4 There is no doubt that the appellant was in fact driving his truck in circumstances where he came extremely close to the vehicle that Julian Leonard was driving. Julian Leonard and his wife also had in their son, who was a toddler, in their vehicle.
5 Over a distance that Julian Leonard puts at a minimum of a kilometre and at a maximum of 2 kilometres, the prime mover was variously a foot or so from the rear of his vehicle, and at one point, at least the cabin of the semi-trailer was adjacent to his vehicle on the wrong side of the road on double yellow lines. At this point the vehicles would have been travelling at or close to 100 kilometres an hour.
6 It seems to me that I can be satisfied beyond a reasonable doubt that for a period of something in the order of 30 to 35 seconds or so these vehicles were in close proximity, one to the other.
7 The appellant gave an account to police and indeed to the Court that Julian Leonard in effect pulled out in front of him from a standing start up to a speed of 100 kilometres an hour. The appellant’s evidence was that the distance between the two vehicles when he first spotted Julian Leonard was 40 metres.
8 Given that there are some aspects of the appellant’s statements that I find unreliable, I am inclined to a view that the estimate of 40 metres is also unreliable. In my view it may have been closer to 60 or 80 metres. As I say, I am satisfied that the appellant’s vehicle came extremely close to the rear of Julian Leonard’s vehicle and indeed at some stage crossed the double yellow lines and came up alongside it.
9 The appellant made an observation in his evidence and indeed in his statement which I cannot dismiss as being inaccurate, that is, that from time to time Julian Leonard applied his brakes. The circumstances in which the appellant has Leonard applying the brakes over 10 kilometres of road I do not accept, but my own observation of people who drive is that many of them as they approach a corner touch the brakes and sometimes touch the brakes in the corner. My own view is it is not a sensible driving mechanism, but there are people who almost invariably as they approach a corner, in my experience, put their foot on the brakes. We are talking here about a stretch of road where there were a number of corners.
10 I am satisfied beyond a reasonable doubt of these matters that the Crown must prove: that the appellant was driving a motor vehicle; that the motor vehicle was the motor vehicle nominated in the Court Attendance Notice; that an incident occurred on the Pacific Highway in the relevant region near Maclean; and that the manner of the driving of the appellant was such that it menaced Julian Leonard, that is that he felt fearful.

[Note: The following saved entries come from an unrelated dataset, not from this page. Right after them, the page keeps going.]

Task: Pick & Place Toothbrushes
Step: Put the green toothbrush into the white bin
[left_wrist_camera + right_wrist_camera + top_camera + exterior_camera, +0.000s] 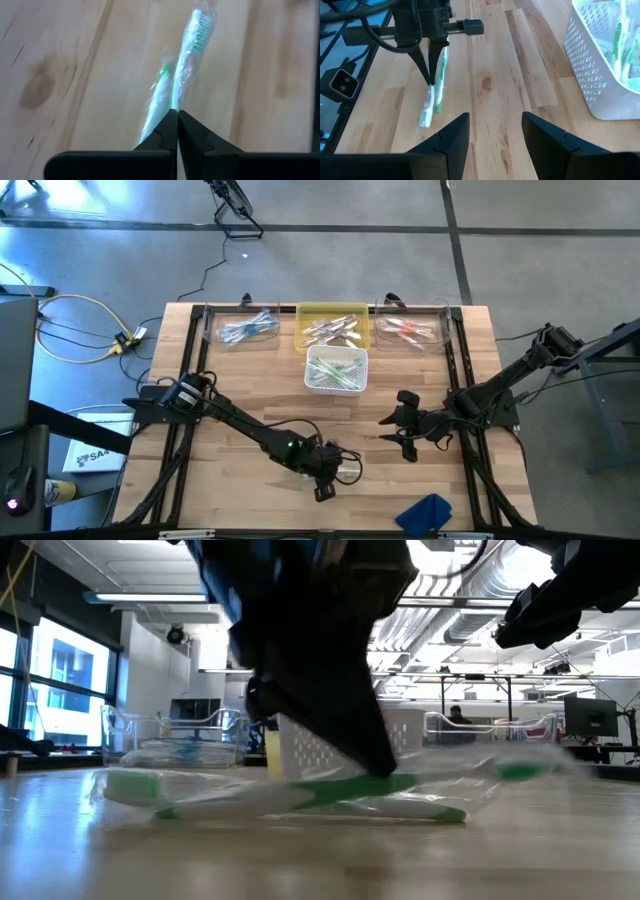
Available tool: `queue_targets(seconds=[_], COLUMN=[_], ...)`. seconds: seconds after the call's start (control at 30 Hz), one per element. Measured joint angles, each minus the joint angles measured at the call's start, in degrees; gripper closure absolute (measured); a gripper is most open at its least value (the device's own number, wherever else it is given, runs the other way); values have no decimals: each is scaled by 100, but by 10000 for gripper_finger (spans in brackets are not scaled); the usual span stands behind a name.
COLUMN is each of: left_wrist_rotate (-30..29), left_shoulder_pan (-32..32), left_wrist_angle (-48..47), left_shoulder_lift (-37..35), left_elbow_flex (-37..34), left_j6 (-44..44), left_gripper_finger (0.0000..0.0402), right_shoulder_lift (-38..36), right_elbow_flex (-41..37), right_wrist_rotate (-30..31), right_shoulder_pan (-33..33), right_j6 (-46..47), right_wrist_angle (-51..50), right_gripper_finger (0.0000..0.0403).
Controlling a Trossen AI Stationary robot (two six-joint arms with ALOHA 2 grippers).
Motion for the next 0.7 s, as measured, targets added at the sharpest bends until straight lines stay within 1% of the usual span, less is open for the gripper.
queue_targets(seconds=[0.17, 0.33, 0.47, 0.57, 0.6, 0.7], left_wrist_rotate=[-3, -176, -327, -615, -776, -1284], left_shoulder_pan=[0, 0, 35, 117, 158, 325], left_wrist_angle=[474, 341, -133, -948, -1183, -2272], left_shoulder_lift=[-97, -349, -465, -566, -567, -570], left_elbow_flex=[3, 93, 560, 1169, 1407, 2109], left_j6=[346, 675, 1226, 1754, 1913, 2394], left_gripper_finger=[401, 401, 401, 401, 401, 401], right_shoulder_lift=[0, 1, 2, 2, 2, 2], right_elbow_flex=[0, 0, 0, 0, 0, 0], right_wrist_rotate=[-395, -858, -1124, -1158, -1158, -1158], right_shoulder_pan=[-1, -1, 0, -1, -1, -1], right_j6=[-6, -9, -8, -7, -7, -7], right_wrist_angle=[-2, -81, -178, -168, -162, -144], right_gripper_finger=[229, 229, 229, 229, 229, 229])
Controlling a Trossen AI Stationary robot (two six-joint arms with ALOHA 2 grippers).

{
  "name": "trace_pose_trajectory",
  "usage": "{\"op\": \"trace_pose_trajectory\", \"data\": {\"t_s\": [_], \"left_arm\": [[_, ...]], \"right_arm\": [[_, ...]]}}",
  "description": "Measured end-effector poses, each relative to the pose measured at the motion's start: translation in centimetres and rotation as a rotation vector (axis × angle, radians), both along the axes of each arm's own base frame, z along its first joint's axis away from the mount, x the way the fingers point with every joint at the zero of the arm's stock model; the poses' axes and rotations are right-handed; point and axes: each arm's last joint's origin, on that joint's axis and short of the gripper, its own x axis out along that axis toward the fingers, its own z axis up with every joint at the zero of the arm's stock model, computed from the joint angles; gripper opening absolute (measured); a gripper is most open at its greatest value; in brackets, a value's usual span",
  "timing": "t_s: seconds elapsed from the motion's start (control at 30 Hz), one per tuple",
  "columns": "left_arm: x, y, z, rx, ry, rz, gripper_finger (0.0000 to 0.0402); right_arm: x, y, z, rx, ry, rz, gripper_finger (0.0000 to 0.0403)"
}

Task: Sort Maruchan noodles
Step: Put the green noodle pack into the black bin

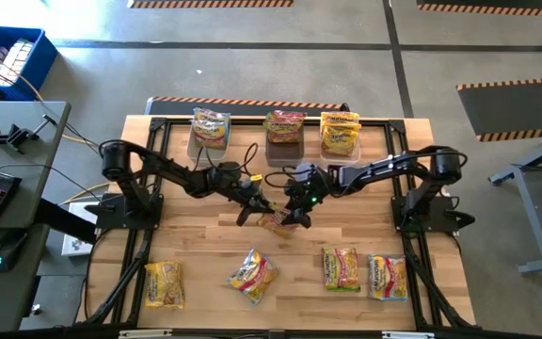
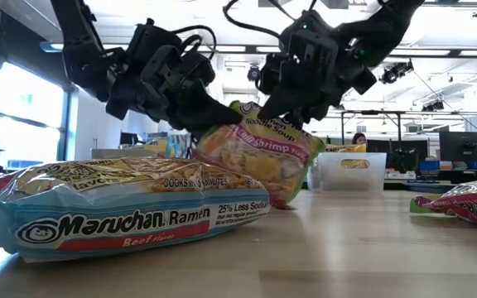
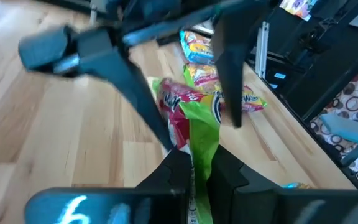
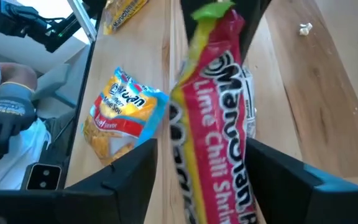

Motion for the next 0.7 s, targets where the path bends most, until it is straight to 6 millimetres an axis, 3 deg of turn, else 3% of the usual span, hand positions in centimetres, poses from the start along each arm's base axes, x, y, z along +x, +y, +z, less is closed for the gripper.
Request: {"op": "trace_pose_trajectory", "data": {"t_s": [0.33, 0.7], "left_arm": [[-0.1, 0.6, 0.8, 0.01, -0.049, 0.016, 0.0014], [-0.4, 2.0, 1.1, -0.06, -0.041, 0.056, 0.003]], "right_arm": [[0.3, 0.1, 0.0, 0.017, -0.037, 0.025, 0.0187], [0.4, -0.3, 0.0, -0.01, -0.041, -0.015, 0.0078]]}}
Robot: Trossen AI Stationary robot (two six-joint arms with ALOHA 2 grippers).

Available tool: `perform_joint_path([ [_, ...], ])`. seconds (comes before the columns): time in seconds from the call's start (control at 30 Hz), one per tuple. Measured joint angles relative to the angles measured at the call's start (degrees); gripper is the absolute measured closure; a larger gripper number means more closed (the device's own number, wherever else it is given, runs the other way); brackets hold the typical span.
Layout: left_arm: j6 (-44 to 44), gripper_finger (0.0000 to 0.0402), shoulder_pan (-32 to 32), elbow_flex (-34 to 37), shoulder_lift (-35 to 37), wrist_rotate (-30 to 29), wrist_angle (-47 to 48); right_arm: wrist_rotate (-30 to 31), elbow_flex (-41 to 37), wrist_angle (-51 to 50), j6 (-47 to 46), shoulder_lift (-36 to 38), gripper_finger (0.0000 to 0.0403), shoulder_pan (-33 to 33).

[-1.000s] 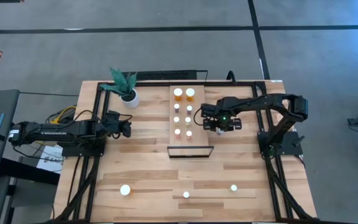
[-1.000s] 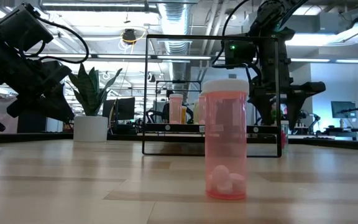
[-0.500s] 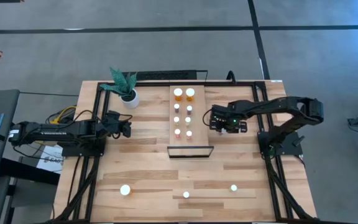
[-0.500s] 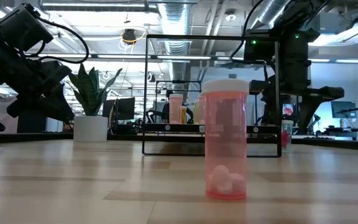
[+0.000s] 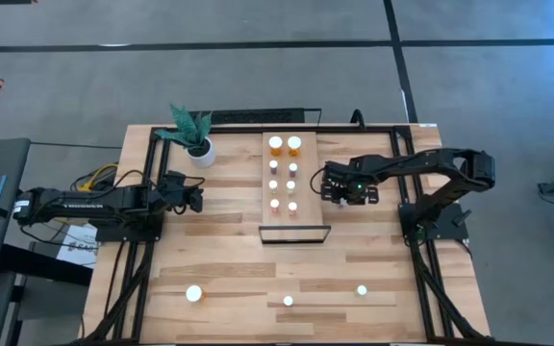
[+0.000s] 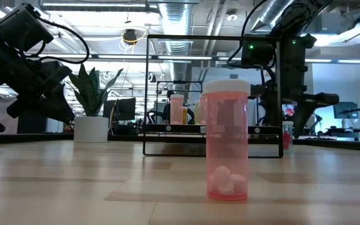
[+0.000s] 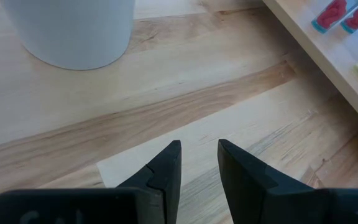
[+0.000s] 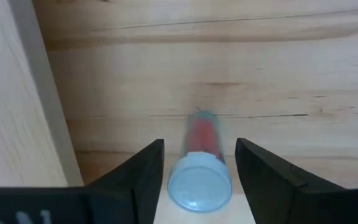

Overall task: Pick and place medicine bottles onto shelf by color
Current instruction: Put the blue pill bottle on the shelf aligned with the other blue pill bottles

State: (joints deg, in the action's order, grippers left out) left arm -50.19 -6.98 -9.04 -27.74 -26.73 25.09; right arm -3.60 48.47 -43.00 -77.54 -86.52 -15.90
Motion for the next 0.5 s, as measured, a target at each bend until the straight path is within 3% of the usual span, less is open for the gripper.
perform_joint_path([
  [0.3,0.0,0.0310,0.0,0.0,0.0,0.0,0.0,-0.9,0.4,-0.2,-0.2,0.0,0.0245,0.1],
  [0.5,0.0,0.0310,0.0,0.0,0.0,0.0,0.0,-1.2,0.4,-0.2,-0.5,0.0,0.0265,0.2],
])
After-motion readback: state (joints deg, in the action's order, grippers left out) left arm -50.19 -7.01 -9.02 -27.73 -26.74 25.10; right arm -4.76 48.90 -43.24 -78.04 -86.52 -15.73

The basis of his fear was the proximity of the larger vehicle near his vehicle in circumstances where he, his wife and child were on board. In my view, Julian Leonard may well have had good reason to have been fearful.
11 The real problem that I have is the issue of intent. The account given by the appellant taken at its bare essentials was one of seeking to avoid an accident. Once I have accepted the probability that the complainant did enter the road without seeing the Volvo prime mover it seems to me I must have a reasonable doubt about whether the appellant was seeking to avoid an accident.
12 In all the circumstances, the appropriate course for me is to recognise the reasonable doubt I have. The conviction will be quashed, the penalties imposed by the learned magistrate will be quashed, the period of disqualification imposed by the learned magistrate will be quashed. Court costs imposed by the learned magistrate, if there were any, will also be quashed.